Data records

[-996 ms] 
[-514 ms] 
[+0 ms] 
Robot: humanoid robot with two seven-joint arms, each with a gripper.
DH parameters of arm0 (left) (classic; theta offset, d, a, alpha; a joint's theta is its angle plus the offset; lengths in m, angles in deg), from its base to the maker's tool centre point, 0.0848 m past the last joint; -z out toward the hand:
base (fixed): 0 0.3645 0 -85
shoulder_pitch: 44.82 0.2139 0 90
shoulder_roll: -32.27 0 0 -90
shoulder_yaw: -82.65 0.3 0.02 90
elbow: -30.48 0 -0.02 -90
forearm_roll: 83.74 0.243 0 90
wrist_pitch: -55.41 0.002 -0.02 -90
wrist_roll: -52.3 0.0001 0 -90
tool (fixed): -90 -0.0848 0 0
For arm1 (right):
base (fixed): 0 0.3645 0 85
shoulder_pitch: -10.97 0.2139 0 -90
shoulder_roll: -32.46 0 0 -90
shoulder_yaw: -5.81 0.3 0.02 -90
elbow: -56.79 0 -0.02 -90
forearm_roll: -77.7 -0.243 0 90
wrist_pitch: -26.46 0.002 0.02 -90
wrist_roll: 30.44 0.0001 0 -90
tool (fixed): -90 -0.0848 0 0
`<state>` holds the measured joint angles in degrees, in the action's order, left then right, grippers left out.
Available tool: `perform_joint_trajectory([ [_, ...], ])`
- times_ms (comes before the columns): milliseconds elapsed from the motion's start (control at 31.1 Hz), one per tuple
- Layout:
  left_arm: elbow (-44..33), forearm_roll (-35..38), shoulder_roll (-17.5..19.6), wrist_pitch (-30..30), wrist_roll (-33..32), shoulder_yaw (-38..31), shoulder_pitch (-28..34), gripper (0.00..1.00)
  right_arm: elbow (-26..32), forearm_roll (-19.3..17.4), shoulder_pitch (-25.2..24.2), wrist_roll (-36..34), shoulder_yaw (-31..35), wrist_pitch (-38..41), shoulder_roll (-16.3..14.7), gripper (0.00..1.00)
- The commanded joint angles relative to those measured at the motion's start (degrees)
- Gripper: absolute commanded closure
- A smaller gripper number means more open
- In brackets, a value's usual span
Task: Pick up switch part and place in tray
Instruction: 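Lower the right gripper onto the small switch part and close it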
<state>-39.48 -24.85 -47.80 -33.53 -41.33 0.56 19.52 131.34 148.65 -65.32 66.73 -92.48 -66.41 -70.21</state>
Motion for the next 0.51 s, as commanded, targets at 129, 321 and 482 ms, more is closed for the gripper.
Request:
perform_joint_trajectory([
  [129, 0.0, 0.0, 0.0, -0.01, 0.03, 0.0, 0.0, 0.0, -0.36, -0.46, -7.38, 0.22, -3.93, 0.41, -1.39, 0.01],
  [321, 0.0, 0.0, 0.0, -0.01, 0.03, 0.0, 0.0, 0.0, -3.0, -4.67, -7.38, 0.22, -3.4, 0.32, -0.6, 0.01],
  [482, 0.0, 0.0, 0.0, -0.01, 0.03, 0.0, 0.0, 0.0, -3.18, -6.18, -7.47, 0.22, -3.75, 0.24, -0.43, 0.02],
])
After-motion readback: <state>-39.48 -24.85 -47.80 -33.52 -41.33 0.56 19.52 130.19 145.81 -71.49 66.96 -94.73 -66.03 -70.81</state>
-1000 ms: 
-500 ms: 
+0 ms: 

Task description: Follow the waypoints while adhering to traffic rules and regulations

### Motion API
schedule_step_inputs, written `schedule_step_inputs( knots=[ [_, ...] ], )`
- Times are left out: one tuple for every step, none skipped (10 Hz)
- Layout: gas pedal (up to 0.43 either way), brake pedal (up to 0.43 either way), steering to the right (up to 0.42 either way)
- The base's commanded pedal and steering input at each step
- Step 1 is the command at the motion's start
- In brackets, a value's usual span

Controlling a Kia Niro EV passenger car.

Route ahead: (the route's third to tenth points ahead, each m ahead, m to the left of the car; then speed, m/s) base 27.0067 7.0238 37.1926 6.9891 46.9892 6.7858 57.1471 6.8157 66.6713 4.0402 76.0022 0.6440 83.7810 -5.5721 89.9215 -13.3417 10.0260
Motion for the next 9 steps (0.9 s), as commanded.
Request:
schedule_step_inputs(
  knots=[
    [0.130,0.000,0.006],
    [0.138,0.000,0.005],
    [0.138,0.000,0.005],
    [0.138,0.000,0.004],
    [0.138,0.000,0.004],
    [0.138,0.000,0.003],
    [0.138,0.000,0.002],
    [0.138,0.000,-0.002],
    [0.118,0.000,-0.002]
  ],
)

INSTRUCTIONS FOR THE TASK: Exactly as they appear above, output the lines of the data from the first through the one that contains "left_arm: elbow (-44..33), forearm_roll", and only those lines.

YOUR RESPONSE:
[-996 ms] 
[-514 ms] 
[+0 ms] 
Robot: humanoid robot with two seven-joint arms, each with a gripper.
DH parameters of arm0 (left) (classic; theta offset, d, a, alpha; a joint's theta is its angle plus the offset; lengths in m, angles in deg), from its base to the maker's tool centre point, 0.0848 m past the last joint; -z out toward the hand:
base (fixed): 0 0.3645 0 -85
shoulder_pitch: 44.82 0.2139 0 90
shoulder_roll: -32.27 0 0 -90
shoulder_yaw: -82.65 0.3 0.02 90
elbow: -30.48 0 -0.02 -90
forearm_roll: 83.74 0.243 0 90
wrist_pitch: -55.41 0.002 -0.02 -90
wrist_roll: -52.3 0.0001 0 -90
tool (fixed): -90 -0.0848 0 0
For arm1 (right):
base (fixed): 0 0.3645 0 85
shoulder_pitch: -10.97 0.2139 0 -90
shoulder_roll: -32.46 0 0 -90
shoulder_yaw: -5.81 0.3 0.02 -90
elbow: -56.79 0 -0.02 -90
forearm_roll: -77.7 -0.243 0 90
wrist_pitch: -26.46 0.002 0.02 -90
wrist_roll: 30.44 0.0001 0 -90
tool (fixed): -90 -0.0848 0 0
`<state>` holds the measured joint angles in degrees, in the action's order, left then right, grippers left out.
Available tool: `perform_joint_trajectory([ [_, ...], ])`
- times_ms (comes before the columns): milliseconds elapsed from the motion's start (control at 31.1 Hz), one per tuple
- Layout:
  left_arm: elbow (-44..33), forearm_roll (-35..38), shoulder_roll (-17.5..19.6), wrist_pitch (-30..30), wrist_roll (-33..32), shoulder_yaw (-38..31), shoulder_pitch (-28..34), gripper (0.00..1.00)

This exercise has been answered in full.